_Requirement_
Line by line, copy the material below exactly as given.

▽

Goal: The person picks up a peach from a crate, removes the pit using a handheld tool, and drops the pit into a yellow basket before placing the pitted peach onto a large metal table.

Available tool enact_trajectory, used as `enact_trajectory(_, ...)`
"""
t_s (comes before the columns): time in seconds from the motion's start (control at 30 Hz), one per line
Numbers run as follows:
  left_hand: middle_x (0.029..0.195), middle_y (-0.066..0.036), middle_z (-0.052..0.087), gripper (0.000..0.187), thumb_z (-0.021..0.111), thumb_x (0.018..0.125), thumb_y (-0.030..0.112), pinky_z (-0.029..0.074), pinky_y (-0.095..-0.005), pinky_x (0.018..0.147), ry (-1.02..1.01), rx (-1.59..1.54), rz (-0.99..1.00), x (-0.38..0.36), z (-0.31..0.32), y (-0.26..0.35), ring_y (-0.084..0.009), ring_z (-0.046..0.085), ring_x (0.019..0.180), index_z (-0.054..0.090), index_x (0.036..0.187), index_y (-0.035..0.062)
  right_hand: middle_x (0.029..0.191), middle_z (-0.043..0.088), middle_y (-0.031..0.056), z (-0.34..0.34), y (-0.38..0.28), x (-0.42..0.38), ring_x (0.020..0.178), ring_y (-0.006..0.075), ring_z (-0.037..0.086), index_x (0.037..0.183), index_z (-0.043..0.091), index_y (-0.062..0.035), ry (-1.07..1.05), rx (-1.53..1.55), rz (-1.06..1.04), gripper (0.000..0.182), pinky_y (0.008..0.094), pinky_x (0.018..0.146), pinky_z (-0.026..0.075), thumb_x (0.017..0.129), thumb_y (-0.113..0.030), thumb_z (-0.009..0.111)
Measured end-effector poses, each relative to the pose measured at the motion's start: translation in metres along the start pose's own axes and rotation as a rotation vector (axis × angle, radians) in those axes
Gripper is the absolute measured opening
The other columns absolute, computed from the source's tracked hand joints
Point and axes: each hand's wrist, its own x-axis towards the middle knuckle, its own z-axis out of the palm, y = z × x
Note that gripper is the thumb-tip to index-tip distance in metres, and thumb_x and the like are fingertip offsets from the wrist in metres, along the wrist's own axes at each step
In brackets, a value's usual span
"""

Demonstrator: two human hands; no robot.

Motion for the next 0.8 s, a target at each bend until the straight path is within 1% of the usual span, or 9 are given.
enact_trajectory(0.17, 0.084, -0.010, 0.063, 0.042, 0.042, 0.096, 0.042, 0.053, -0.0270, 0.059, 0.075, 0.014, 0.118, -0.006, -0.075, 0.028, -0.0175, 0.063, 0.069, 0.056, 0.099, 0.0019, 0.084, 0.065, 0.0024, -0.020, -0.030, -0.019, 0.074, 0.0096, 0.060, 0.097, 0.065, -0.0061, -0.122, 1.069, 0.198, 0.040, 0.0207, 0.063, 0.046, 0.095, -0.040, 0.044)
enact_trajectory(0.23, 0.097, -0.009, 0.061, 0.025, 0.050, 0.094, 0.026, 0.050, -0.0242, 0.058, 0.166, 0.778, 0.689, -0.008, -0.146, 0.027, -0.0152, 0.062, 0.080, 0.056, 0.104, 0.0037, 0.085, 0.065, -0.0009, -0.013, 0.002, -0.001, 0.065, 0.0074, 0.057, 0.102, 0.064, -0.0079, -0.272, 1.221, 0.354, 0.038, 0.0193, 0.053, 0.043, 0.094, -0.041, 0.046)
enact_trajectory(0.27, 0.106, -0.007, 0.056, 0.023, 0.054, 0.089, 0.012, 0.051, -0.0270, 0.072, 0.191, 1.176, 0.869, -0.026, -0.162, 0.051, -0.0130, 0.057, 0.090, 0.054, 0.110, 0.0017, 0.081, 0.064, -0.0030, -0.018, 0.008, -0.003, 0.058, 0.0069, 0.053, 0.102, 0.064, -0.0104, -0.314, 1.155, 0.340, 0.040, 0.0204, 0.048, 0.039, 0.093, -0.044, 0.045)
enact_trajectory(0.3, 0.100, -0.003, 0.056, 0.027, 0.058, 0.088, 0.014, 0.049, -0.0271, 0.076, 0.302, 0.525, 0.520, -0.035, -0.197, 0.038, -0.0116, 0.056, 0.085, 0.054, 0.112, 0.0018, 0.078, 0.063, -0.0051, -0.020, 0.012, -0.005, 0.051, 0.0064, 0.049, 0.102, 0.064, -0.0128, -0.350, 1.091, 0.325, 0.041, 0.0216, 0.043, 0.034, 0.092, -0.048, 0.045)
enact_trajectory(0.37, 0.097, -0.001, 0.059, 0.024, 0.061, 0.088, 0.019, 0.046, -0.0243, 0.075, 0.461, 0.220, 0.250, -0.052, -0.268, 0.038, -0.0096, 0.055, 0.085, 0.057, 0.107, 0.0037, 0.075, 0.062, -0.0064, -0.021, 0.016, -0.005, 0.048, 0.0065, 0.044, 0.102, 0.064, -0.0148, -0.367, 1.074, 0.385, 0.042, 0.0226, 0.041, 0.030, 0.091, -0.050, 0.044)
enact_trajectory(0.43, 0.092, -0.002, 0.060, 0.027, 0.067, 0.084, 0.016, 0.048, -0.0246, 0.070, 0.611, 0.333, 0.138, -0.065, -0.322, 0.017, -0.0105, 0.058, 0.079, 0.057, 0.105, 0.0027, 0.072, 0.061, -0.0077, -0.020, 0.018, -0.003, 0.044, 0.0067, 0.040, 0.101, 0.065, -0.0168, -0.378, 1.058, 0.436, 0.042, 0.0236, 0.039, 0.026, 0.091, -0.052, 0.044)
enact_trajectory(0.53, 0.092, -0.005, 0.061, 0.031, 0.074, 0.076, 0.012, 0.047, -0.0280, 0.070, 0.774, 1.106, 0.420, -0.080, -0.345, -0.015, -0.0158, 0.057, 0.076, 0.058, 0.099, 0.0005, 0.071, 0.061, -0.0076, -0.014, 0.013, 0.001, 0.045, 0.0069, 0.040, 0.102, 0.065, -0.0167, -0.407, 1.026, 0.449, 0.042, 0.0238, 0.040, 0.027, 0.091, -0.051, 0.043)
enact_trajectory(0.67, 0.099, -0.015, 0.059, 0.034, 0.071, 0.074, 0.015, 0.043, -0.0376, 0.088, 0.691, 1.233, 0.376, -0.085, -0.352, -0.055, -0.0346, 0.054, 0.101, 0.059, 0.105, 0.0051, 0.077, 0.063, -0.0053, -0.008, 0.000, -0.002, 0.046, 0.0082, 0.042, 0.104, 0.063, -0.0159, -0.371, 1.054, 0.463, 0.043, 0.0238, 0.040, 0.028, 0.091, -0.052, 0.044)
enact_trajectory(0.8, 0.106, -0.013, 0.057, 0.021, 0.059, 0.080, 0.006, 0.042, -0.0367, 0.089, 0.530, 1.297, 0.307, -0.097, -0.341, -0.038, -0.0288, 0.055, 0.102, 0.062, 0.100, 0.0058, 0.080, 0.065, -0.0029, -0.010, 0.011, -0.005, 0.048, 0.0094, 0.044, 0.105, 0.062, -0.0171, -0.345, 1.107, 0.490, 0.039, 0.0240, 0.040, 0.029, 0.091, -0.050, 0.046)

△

_Exercise response_
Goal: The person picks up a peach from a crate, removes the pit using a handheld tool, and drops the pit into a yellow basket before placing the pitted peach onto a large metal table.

Available tool enact_trajectory, used as `enact_trajectory(_, ...)`
"""
t_s (comes before the columns): time in seconds from the motion's start (control at 30 Hz), one per line
Numbers run as follows:
  left_hand: middle_x (0.029..0.195), middle_y (-0.066..0.036), middle_z (-0.052..0.087), gripper (0.000..0.187), thumb_z (-0.021..0.111), thumb_x (0.018..0.125), thumb_y (-0.030..0.112), pinky_z (-0.029..0.074), pinky_y (-0.095..-0.005), pinky_x (0.018..0.147), ry (-1.02..1.01), rx (-1.59..1.54), rz (-0.99..1.00), x (-0.38..0.36), z (-0.31..0.32), y (-0.26..0.35), ring_y (-0.084..0.009), ring_z (-0.046..0.085), ring_x (0.019..0.180), index_z (-0.054..0.090), index_x (0.036..0.187), index_y (-0.035..0.062)
  right_hand: middle_x (0.029..0.191), middle_z (-0.043..0.088), middle_y (-0.031..0.056), z (-0.34..0.34), y (-0.38..0.28), x (-0.42..0.38), ring_x (0.020..0.178), ring_y (-0.006..0.075), ring_z (-0.037..0.086), index_x (0.037..0.183), index_z (-0.043..0.091), index_y (-0.062..0.035), ry (-1.07..1.05), rx (-1.53..1.55), rz (-1.06..1.04), gripper (0.000..0.182), pinky_y (0.008..0.094), pinky_x (0.018..0.146), pinky_z (-0.026..0.075), thumb_x (0.017..0.129), thumb_y (-0.113..0.030), thumb_z (-0.009..0.111)
Measured end-effector poses, each relative to the pose measured at the motion's start: translation in metres along the start pose's own axes and rotation as a rotation vector (axis × angle, radians) in those axes
Gripper is the absolute measured opening
The other columns absolute, computed from the source's tracked hand joints
Point and axes: each hand's wrist, its own x-axis towards the middle knuckle, its own z-axis out of the palm, y = z × x
Note that gripper is the thumb-tip to index-tip distance in metres, and thumb_x and the like are fingertip offsets from the wrist in metres, along the wrist's own axes at each step
In brackets, a value's usual span
"""

Demonstrator: two human hands; no robot.

Motion for the next 0.8 s, a target at each bend until the straight path is within 1% of the usual span, or 9 are given.
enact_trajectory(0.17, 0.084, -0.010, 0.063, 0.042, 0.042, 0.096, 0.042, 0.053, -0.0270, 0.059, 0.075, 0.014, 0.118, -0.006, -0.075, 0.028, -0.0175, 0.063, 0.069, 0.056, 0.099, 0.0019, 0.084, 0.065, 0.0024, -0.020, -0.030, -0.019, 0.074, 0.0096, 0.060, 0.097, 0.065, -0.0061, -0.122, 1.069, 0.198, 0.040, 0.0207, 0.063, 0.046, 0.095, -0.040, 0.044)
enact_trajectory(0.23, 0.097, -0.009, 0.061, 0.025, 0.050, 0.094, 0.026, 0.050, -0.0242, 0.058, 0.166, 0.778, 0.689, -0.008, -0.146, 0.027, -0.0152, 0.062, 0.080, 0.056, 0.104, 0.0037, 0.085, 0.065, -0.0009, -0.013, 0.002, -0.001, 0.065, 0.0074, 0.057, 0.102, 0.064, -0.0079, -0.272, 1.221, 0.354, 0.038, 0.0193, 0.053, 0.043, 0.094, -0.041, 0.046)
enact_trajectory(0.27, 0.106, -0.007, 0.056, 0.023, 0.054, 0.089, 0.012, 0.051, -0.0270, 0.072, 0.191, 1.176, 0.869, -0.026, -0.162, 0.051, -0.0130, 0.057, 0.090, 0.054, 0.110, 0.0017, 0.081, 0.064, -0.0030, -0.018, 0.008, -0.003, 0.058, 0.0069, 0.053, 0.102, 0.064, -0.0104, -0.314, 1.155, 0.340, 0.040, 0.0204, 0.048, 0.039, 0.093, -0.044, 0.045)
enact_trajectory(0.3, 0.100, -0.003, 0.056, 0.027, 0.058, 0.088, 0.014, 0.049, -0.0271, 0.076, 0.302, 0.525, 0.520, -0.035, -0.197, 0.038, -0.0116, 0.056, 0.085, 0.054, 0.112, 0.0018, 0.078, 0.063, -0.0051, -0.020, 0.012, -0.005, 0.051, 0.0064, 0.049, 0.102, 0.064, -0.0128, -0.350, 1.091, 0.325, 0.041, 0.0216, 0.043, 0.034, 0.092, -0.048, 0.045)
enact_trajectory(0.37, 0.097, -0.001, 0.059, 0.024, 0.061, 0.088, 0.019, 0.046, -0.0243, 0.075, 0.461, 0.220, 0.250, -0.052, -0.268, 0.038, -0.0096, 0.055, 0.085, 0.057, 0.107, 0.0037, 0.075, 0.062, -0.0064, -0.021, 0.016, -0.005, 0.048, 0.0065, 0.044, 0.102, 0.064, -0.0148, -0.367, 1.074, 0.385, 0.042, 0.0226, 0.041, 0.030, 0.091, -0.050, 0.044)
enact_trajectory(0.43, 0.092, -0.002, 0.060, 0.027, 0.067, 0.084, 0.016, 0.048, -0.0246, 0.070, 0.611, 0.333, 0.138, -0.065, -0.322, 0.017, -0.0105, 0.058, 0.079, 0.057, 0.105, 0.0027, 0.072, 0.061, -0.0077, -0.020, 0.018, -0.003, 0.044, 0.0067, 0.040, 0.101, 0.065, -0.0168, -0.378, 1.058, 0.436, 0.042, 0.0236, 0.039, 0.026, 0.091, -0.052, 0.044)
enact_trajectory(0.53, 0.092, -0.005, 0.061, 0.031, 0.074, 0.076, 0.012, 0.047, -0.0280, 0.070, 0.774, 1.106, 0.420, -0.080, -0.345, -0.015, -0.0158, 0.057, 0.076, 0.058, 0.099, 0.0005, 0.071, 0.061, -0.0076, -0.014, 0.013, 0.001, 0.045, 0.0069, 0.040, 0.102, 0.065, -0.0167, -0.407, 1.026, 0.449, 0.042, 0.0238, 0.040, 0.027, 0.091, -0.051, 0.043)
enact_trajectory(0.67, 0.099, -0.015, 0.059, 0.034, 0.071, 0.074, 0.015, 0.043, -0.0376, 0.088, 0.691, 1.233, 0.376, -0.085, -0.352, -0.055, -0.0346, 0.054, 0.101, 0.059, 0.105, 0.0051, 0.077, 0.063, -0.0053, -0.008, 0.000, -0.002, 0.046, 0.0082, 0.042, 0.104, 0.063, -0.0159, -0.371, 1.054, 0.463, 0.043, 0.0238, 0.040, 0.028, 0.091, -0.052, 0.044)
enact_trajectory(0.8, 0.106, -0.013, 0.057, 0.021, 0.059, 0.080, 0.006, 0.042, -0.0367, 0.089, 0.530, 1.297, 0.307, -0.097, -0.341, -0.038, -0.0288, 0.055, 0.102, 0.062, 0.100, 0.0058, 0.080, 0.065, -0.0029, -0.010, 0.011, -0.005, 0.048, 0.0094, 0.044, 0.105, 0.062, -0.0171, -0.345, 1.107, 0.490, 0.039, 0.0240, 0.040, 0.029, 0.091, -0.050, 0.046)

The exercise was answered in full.